-- Data for this task follows --

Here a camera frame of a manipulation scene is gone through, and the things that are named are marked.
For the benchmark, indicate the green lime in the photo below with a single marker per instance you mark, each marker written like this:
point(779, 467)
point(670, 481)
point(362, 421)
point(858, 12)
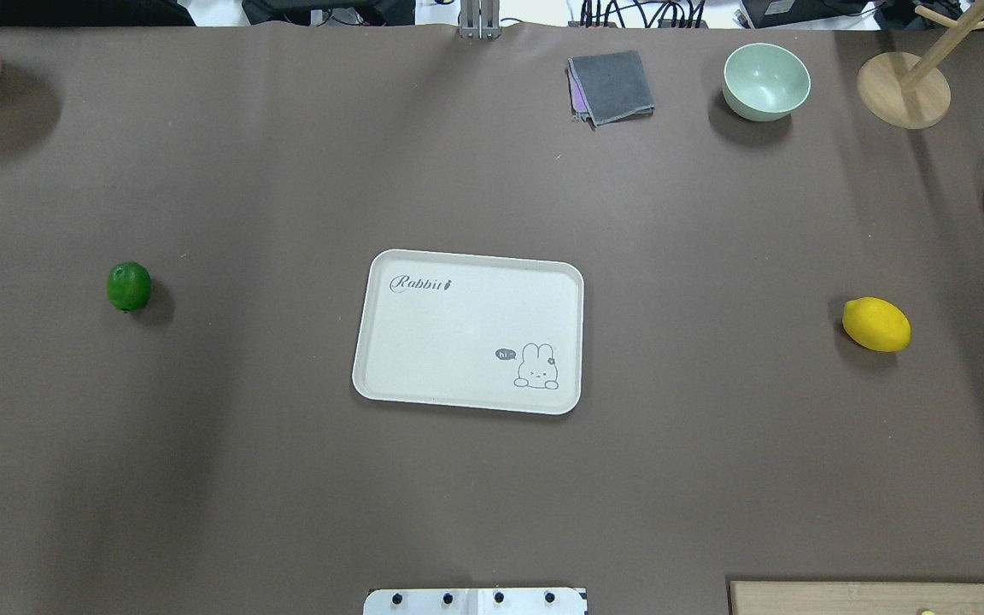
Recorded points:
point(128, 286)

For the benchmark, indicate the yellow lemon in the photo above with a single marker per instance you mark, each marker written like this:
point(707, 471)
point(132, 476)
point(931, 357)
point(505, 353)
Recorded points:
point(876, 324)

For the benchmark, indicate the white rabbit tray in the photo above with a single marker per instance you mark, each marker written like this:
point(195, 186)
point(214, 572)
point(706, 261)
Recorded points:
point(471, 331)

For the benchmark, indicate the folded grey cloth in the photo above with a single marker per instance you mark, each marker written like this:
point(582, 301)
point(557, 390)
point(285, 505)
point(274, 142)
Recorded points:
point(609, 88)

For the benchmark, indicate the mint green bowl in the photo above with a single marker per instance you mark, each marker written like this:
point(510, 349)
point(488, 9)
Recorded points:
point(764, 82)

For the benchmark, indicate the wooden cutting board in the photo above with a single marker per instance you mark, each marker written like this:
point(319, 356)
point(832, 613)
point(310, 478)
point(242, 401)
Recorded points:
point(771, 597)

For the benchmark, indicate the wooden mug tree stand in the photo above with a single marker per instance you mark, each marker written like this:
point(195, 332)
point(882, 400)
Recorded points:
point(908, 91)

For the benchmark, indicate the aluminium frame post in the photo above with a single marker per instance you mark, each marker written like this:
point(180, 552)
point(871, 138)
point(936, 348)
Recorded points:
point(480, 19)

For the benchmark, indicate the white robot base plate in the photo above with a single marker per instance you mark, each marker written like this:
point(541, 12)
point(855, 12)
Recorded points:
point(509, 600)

-- Data for this task concluded --

Omit the pictures and copy the records above exactly.

# Response
Here a camera frame of a manipulation scene is gone through, and the things that are named are marked.
For the benchmark, indicate the green lime in the photo below with a single marker per instance you mark, each marker written like this:
point(779, 467)
point(670, 481)
point(362, 421)
point(858, 12)
Recorded points:
point(128, 286)

For the benchmark, indicate the yellow lemon in the photo above with a single marker per instance you mark, each marker written like this:
point(707, 471)
point(132, 476)
point(931, 357)
point(505, 353)
Recorded points:
point(876, 324)

For the benchmark, indicate the white rabbit tray in the photo above with a single marker per instance you mark, each marker written like this:
point(195, 186)
point(214, 572)
point(706, 261)
Recorded points:
point(471, 331)

For the benchmark, indicate the folded grey cloth in the photo above with a single marker per instance you mark, each marker written like this:
point(582, 301)
point(557, 390)
point(285, 505)
point(274, 142)
Recorded points:
point(609, 88)

For the benchmark, indicate the mint green bowl in the photo above with a single marker per instance you mark, each marker written like this:
point(510, 349)
point(488, 9)
Recorded points:
point(764, 82)

For the benchmark, indicate the wooden cutting board in the photo above with a single marker per instance you mark, each marker written like this:
point(319, 356)
point(832, 613)
point(310, 478)
point(242, 401)
Recorded points:
point(771, 597)

For the benchmark, indicate the wooden mug tree stand in the photo above with a single marker per instance you mark, each marker written like this:
point(195, 332)
point(882, 400)
Recorded points:
point(908, 91)

For the benchmark, indicate the aluminium frame post in the photo above with a single marker per instance you mark, each marker written like this:
point(180, 552)
point(871, 138)
point(936, 348)
Recorded points:
point(480, 19)

For the benchmark, indicate the white robot base plate in the photo above with a single marker per instance you mark, each marker written like this:
point(541, 12)
point(855, 12)
Recorded points:
point(509, 600)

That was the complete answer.